The man slammed on the gas sending Cath back in her seat, smashing in to the infected with the car as he went.
"WHOOOOOOO!" Cheered Catherine. She opened the door on an up coming walker, sending it flying, soaking the door in dark blood. "Later fuckers!!" Catherine called out. Cath shut the door grinning. 

After awhile they came to a large iron gate. The sign on top of it said 'Opus Transporting Co'. The man she was with spoke into a camera. The man asked her to show she wasn't bit. Catherine did as she was told. The gates opened and they drove in.
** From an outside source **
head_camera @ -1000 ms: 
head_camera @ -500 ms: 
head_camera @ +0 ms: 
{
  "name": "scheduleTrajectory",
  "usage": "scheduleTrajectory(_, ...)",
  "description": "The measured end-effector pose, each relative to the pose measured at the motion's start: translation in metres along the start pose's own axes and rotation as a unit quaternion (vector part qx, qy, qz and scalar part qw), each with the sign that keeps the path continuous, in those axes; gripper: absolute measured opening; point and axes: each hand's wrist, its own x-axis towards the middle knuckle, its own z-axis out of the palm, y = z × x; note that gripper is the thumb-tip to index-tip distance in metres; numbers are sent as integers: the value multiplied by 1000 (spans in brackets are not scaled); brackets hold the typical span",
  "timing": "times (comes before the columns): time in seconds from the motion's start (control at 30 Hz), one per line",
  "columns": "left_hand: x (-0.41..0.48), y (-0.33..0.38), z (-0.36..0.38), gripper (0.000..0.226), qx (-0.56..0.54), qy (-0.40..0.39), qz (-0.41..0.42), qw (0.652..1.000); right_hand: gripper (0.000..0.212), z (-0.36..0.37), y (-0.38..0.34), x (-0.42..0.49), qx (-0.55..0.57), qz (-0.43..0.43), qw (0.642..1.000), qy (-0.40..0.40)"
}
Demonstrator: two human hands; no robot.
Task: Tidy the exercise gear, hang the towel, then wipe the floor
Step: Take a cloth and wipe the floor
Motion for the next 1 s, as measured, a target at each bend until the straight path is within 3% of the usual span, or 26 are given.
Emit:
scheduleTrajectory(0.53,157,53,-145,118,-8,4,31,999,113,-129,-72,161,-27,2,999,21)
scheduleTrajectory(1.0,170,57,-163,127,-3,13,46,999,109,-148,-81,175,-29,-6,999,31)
The iron gates closing behind them.


----------



## Klomster (Oct 9, 2008)

*Click* Someone answered! 

"hello Steven Clark here how can I help you?"

-"Hi Steven, this is Jack Tenner from Ugnacorp facilities. I wonder... wait are you steven from marketing? No? Who cares, do you see the brick apartment building from accross the street, on the roof there's a guy with a huge sword."

Jack held his sword up with one hand, showing himself fully to the Opus facility.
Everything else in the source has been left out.